- _Task description_:
Set down the records again. Every word and mark must match exactly.

(Collected data entries)
□ □ □

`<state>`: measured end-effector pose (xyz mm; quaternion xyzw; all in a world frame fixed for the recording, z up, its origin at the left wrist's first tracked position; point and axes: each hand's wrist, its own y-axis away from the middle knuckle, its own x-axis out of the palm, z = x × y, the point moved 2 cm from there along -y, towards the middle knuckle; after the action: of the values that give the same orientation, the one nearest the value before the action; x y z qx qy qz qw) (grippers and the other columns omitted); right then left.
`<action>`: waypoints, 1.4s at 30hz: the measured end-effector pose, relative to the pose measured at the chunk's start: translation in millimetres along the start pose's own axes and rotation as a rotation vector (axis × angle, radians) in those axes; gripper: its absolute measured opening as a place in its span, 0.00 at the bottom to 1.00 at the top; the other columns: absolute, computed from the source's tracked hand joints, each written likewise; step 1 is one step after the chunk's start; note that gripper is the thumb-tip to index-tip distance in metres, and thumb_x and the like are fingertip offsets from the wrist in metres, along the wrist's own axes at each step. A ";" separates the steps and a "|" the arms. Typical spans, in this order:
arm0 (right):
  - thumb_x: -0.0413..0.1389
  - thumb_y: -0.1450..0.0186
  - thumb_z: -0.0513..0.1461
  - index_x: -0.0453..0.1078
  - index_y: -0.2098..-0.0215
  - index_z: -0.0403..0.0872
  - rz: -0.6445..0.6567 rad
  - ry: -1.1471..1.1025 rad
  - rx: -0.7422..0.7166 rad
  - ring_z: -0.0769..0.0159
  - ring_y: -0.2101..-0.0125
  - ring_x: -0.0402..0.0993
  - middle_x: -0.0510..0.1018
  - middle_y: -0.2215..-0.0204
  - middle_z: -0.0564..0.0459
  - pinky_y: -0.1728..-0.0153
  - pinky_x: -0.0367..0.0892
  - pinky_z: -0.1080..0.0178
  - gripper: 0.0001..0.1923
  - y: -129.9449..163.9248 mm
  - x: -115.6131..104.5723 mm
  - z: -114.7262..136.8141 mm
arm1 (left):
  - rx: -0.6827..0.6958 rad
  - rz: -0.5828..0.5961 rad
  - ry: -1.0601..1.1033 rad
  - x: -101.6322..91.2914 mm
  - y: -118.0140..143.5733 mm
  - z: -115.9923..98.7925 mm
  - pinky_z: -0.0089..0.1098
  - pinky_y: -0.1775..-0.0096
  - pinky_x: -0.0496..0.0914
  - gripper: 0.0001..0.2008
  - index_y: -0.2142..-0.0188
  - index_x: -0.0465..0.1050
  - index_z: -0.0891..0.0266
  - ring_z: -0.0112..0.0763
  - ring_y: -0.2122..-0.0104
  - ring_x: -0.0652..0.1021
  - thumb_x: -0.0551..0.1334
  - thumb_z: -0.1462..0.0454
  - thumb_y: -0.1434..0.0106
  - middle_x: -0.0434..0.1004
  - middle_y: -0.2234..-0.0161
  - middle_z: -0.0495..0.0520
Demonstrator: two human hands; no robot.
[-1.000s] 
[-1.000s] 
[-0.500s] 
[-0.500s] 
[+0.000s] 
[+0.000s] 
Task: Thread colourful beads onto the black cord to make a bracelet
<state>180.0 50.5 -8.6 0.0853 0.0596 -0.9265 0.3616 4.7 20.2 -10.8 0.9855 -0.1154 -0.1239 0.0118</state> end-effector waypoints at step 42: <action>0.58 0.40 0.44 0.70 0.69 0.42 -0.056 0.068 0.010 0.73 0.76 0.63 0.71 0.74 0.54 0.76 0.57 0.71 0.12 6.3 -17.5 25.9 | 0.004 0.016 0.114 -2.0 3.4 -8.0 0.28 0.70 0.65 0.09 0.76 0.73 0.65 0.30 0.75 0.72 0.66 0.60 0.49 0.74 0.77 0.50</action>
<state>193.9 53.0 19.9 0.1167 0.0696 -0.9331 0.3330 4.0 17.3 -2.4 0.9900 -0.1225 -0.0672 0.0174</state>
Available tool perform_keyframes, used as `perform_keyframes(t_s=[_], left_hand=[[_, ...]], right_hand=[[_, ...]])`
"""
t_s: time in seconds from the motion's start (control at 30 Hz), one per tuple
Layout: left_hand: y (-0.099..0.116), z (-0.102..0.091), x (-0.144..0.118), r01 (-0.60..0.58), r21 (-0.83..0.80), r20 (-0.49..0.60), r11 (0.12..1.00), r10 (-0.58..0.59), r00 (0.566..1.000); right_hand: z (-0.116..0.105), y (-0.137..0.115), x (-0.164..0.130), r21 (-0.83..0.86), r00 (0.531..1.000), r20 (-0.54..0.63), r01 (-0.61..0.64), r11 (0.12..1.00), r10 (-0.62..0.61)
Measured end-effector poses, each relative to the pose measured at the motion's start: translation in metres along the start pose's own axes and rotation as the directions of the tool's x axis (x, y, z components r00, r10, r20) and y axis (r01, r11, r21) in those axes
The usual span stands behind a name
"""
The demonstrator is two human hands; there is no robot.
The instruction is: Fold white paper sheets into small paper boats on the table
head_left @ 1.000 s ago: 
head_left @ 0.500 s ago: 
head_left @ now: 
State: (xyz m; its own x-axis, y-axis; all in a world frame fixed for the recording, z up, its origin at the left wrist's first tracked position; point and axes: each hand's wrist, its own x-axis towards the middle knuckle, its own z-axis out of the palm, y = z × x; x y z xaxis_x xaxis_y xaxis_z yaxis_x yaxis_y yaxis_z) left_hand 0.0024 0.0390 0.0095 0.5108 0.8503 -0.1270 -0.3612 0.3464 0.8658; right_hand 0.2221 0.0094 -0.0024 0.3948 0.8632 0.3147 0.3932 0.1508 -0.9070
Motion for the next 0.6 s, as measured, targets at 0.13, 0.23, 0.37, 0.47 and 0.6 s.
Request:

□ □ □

- _Result of this exercise_:
`<state>`: measured end-effector pose (xyz mm; quaternion xyzw; all in a world frame fixed for the recording, z up, its origin at the left wrist's first tracked position; point and axes: each hand's wrist, its own y-axis away from the middle knuckle, its own x-axis out of the palm, z = x × y, the point moved 2 cm from there along -y, towards the middle knuckle; after the action: of the values that give the same orientation, the one nearest the value before the action; x y z qx qy qz qw) (grippers and the other columns omitted); right then left.
`<action>`: waypoints, 1.4s at 30hz: the measured end-effector pose, relative to the pose measured at the chunk's start: translation in millimetres along the start pose's own axes and rotation as a rotation vector (axis × angle, radians) in those axes; gripper: its absolute measured opening as a place in its span, 0.00 at the bottom to 1.00 at the top; the other columns: absolute, computed from the source's tracked hand joints, each written likewise; step 1 is one step after the chunk's start; note that gripper is the thumb-tip to index-tip distance in metres, and thumb_x and the like are fingertip offsets from the wrist in metres, along the wrist's own axes at each step. A ";" separates the steps and a "|" the arms. Typical spans, in this order:
arm0 (right):
  - thumb_x: -0.0413..0.1389
  - thumb_y: -0.1450..0.0186
  - thumb_z: -0.0513..0.1461
  - index_x: -0.0453..0.1078
  - index_y: -0.2098..-0.0215
  - index_z: -0.0403..0.0872
  - rz: -0.6445..0.6567 rad
  - ry: -1.1471..1.1025 rad
  - rx: -0.7422..0.7166 rad
  - ring_z: -0.0769..0.0159
  - ring_y: -0.2101..-0.0125
  - ring_x: -0.0402..0.0993
  - middle_x: -0.0510..0.1018
  - middle_y: -0.2215..-0.0204
  - middle_z: -0.0564..0.0459
  - pinky_y: -0.1728..-0.0153
  - pinky_x: -0.0367..0.0892
  - pinky_z: -0.1080..0.0178
  - gripper: 0.0001..0.1923
  - y: -129.9449..163.9248 mm
  - x: -115.6131..104.5723 mm
  - z: -114.7262..136.8141 mm
arm1 (left):
  - rx: -0.6827..0.6958 rad
  - rz: -0.5828..0.5961 rad
  - ry: -1.0601..1.1033 rad
  - x: -101.6322..91.2914 mm
  - y: -118.0140..143.5733 mm
  - z: -115.9923..98.7925 mm
  - pinky_z: -0.0089..0.1098
  - pinky_y: -0.1775..-0.0096
  - pinky_x: -0.0496..0.0914
  - gripper: 0.0001..0.2008
  - index_y: -0.2142..-0.0188
  - index_x: -0.0465..0.1050
  - index_z: -0.0891..0.0266
  - ring_z: -0.0112..0.0763
  - ring_y: -0.2122..-0.0104
  - ring_x: -0.0652..0.1021
  - thumb_x: -0.0551..0.1334
  - thumb_z: -0.1462..0.0454
  - thumb_y: -0.1434..0.0106
  - middle_x: -0.0434..0.1004
  - middle_y: -0.2234..-0.0161
  - middle_z: -0.0495..0.0520
Demonstrator: two human hands; no robot.
[-1.000s] 
[-1.000s] 
[-0.500s] 
[-0.500s] 
[+0.000s] 
[+0.000s] 
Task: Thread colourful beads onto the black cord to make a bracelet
<state>180.0 50.5 -8.6 0.0853 0.0596 -0.9265 0.3616 4.7 20.2 -10.8 0.9855 -0.1154 -0.1239 0.0118</state> end-effector waypoints at step 42: <action>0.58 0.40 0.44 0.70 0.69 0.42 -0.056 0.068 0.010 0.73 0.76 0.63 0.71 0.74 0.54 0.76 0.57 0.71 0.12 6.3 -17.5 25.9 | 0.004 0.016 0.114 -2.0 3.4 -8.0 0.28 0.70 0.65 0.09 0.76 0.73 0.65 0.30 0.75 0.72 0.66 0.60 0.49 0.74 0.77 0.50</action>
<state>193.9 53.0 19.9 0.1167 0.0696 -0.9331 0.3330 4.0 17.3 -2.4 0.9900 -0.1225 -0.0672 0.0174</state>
Available tool perform_keyframes, used as `perform_keyframes(t_s=[_], left_hand=[[_, ...]], right_hand=[[_, ...]])`
"""
t_s: time in seconds from the motion's start (control at 30 Hz), one per tuple
Layout: left_hand: y (-0.099..0.116), z (-0.102..0.091), x (-0.144..0.118), r01 (-0.60..0.58), r21 (-0.83..0.80), r20 (-0.49..0.60), r11 (0.12..1.00), r10 (-0.58..0.59), r00 (0.566..1.000); right_hand: z (-0.116..0.105), y (-0.137..0.115), x (-0.164..0.130), r21 (-0.83..0.86), r00 (0.531..1.000), r20 (-0.54..0.63), r01 (-0.61..0.64), r11 (0.12..1.00), r10 (-0.62..0.61)
Measured end-effector poses, each relative to the pose measured at the motion's start: translation in metres along the start pose's own axes and rotation as the directions of the tool's x axis (x, y, z components r00, r10, r20) and y axis (r01, r11, r21) in those axes
The usual span stands behind a name
"""
The demonstrator is two human hands; there is no robot.
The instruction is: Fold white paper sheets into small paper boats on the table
head_left @ 1.000 s ago: 
head_left @ 0.500 s ago: 
head_left @ now: 
State: (xyz m; its own x-axis, y-axis; all in a world frame fixed for the recording, z up, its origin at the left wrist's first tracked position; point and axes: each hand's wrist, its own x-axis towards the middle knuckle, its own z-axis out of the palm, y = z × x; x y z xaxis_x xaxis_y xaxis_z yaxis_x yaxis_y yaxis_z) left_hand 0.0024 0.0390 0.0095 0.5108 0.8503 -0.1270 -0.3612 0.3464 0.8658; right_hand 0.2221 0.0094 -0.0024 0.3948 0.8632 0.3147 0.3932 0.1508 -0.9070
Motion for the next 0.6 s, as measured, targets at 0.13, 0.23, 0.37, 0.47 and 0.6 s.
Request:

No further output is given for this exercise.